A Riemannian Modification of Artifact Subspace Reconstruction for EEG Artifact Handling

Front Hum Neurosci. 2019 Apr 26:13:141. doi: 10.3389/fnhum.2019.00141. eCollection 2019.

Abstract

Artifact Subspace Reconstruction (ASR) is an adaptive method for the online or offline correction of artifacts comprising multichannel electroencephalography (EEG) recordings. It repeatedly computes a principal component analysis (PCA) on covariance matrices to detect artifacts based on their statistical properties in the component subspace.

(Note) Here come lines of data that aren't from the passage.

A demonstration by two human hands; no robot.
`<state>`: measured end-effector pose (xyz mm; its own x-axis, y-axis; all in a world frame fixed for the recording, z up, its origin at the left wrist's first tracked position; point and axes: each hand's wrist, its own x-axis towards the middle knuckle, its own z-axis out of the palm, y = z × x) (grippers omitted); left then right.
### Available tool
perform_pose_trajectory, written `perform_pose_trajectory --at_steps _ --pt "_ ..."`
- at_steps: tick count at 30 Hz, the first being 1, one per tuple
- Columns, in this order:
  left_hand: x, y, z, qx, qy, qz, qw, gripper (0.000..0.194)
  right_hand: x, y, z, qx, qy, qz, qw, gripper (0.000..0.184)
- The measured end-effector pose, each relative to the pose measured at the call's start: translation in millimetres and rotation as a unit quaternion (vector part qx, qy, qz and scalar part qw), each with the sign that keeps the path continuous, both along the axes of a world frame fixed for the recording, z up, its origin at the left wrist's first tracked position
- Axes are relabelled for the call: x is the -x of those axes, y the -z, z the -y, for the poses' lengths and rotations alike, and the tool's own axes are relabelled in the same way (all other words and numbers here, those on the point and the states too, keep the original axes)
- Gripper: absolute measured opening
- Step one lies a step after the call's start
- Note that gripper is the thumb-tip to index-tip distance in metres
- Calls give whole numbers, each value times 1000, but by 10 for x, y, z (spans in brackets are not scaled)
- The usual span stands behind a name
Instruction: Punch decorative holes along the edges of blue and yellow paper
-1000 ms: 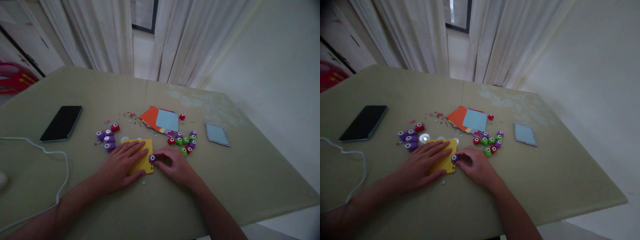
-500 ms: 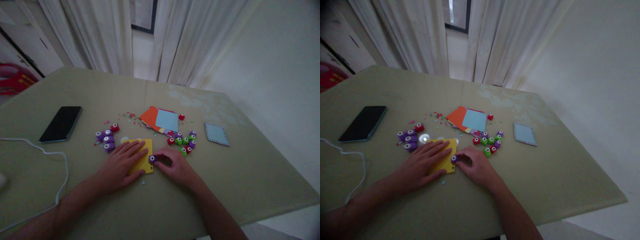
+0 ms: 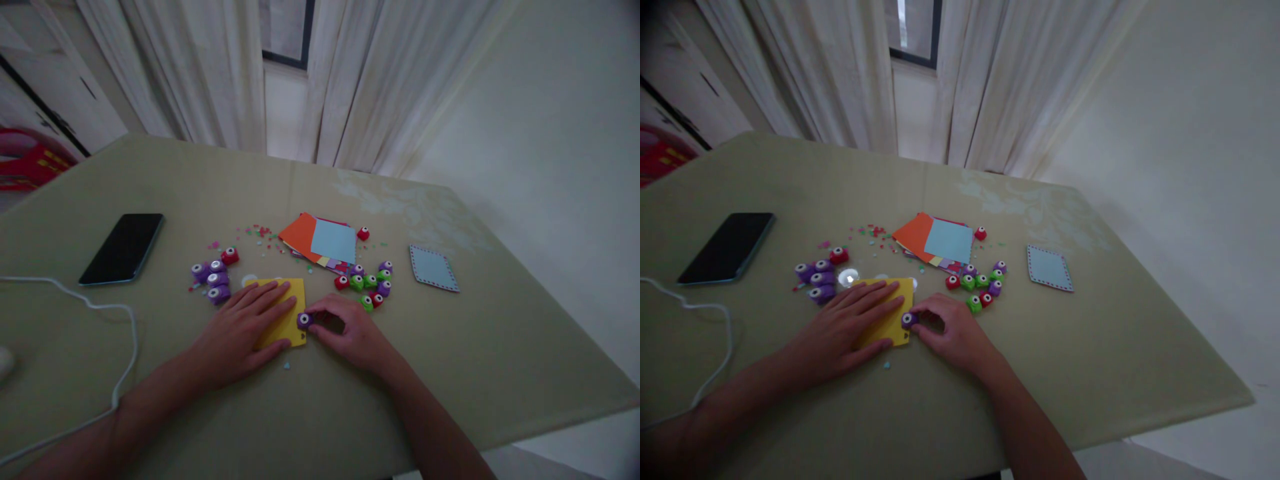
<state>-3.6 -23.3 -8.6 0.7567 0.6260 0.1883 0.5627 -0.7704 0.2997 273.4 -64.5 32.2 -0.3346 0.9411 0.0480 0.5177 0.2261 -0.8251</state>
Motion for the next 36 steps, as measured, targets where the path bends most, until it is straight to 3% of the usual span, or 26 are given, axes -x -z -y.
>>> perform_pose_trajectory --at_steps 22,30,36 --pt "-1 33 1 -17 4 -16 1000 66 -7 6 23 -11 -22 12 1000 29" --pt "-13 17 -8 -4 5 -4 1000 65 -15 -1 -30 118 92 -67 986 26" --pt "-26 39 -18 -3 5 2 1000 65 18 -82 -246 247 70 -30 966 27"
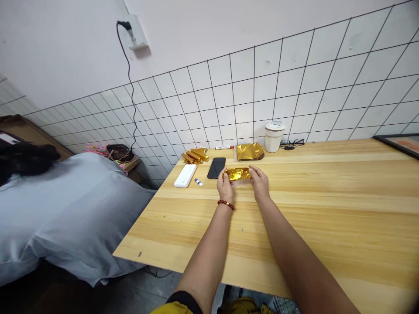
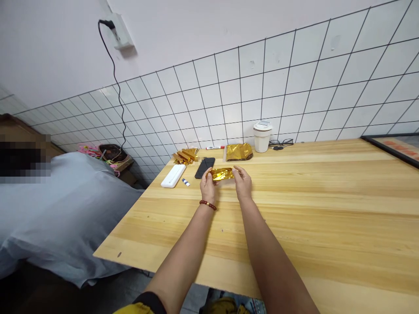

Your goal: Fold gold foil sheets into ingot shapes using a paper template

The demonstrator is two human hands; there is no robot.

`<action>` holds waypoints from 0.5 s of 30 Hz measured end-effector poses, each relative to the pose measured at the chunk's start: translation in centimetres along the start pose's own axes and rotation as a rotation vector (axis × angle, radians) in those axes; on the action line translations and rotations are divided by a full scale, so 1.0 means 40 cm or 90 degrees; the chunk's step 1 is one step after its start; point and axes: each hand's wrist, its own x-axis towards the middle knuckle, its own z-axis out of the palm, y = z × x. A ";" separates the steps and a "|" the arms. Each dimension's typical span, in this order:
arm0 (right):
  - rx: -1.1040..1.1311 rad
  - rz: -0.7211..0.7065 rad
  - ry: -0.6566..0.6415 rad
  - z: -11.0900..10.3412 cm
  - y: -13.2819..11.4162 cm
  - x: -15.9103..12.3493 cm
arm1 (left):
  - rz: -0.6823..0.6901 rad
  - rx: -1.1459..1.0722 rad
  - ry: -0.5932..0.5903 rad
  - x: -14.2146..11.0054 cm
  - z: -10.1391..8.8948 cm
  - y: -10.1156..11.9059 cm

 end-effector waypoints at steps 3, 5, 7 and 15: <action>0.021 0.013 0.007 0.006 0.001 -0.001 | -0.004 -0.017 0.013 -0.002 0.003 0.000; 0.025 0.003 -0.007 0.011 0.002 -0.003 | 0.000 -0.034 -0.010 -0.006 0.006 -0.003; 0.033 -0.010 -0.013 0.013 0.002 -0.004 | -0.003 -0.039 -0.032 -0.009 0.007 -0.006; 0.052 0.003 0.029 0.006 0.003 0.001 | -0.072 -0.047 -0.027 -0.005 0.006 -0.011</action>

We adapted the existing ASR implementation by using Riemannian geometry for covariance matrix processing. EEG data that were recorded on smartphone in both outdoors and indoors conditions were used for evaluation (N = 27). A direct comparison between the original ASR and Riemannian ASR (rASR) was conducted for three performance measures: reduction of eye-blinks (sensitivity), improvement of visual-evoked potentials (VEPs) (specificity), and computation time (efficiency). Compared to ASR, our rASR algorithm performed favorably on all three measures. We conclude that rASR is suitable for the offline and online correction of multichannel EEG data acquired in laboratory and in field conditions.

Keywords: ASR; BCI; PCA; PGA; Riemann; mobile EEG; neuroergonomics.